I don't at all disagree with rules on only publishing what's in the public interest, but if the journos stick to that, they won't sell papers. For the media moguls, it's not just an ethical choice, it's a financial one too.

www.thedivinemissp.co.uk

16 Feb 10, 11:26 AM
Doghouse_Reilly
UK(MK), 6 yrs

MissP wrote:
Doghouse_Reilly wrote:
Since all 'the press' is these days is a mouthpiece for a handful of rich tycoons who like to push their largely destructive and self serving agendas on the public I think they can bollocks. There is plenty of room for legitimate journalism without having to fuck people over.

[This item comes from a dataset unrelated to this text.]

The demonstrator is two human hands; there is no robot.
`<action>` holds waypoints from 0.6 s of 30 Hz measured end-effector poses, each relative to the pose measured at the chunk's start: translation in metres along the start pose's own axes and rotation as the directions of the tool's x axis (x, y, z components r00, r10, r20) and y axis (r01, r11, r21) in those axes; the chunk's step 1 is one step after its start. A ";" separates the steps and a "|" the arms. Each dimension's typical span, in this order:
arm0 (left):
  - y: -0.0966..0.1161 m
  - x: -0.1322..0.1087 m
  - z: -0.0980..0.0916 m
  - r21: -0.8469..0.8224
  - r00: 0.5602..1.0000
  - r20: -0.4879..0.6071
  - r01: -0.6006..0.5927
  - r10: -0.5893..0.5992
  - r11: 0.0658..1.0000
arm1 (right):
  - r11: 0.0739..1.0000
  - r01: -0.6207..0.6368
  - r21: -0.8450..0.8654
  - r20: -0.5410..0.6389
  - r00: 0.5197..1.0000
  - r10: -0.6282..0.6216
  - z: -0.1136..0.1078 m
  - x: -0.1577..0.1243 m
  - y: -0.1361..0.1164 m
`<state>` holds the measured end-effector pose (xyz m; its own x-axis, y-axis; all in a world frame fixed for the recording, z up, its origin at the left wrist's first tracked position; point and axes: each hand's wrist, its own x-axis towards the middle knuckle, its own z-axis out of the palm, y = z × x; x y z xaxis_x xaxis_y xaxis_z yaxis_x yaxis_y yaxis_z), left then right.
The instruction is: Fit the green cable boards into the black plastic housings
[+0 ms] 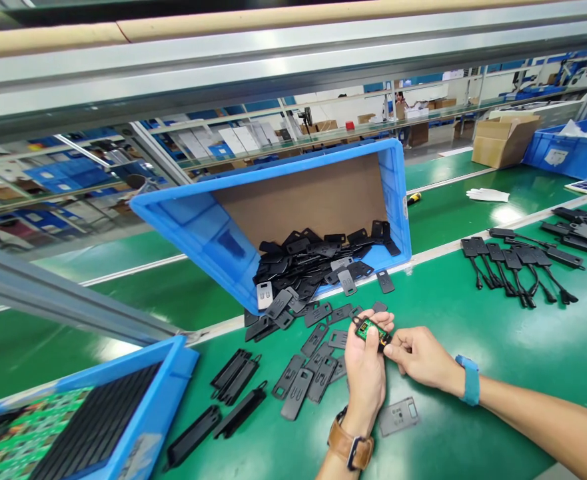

Yeah, but there's no money in it.

Sex sells.

I don't at all disagree with rules on only publishing what's in the public interest, but if the journos stick to that, they won't sell papers. For the media moguls, it's not just an ethical choice, it's a financial one too.

Then fuck 'em. Let them get proper jobs.

“Some people never go crazy, What truly horrible lives they must live”

16 Feb 10, 5:22 PM
Dimswitch3
UK, 5 yrs
ClassAct2005 wrote:
I think I support the requirement to tell people before private information about them is published, as damages after the fact are not an effective remedy. This is about personal privacy. It is not about other areas such as publication of information about Government policy or climate change or anything other than information about a physical living person.

Very tricky one.One mans privacy is another mans whistle blowing.

For example what if MP's had publication of their expenses hushed up for privacy reasons?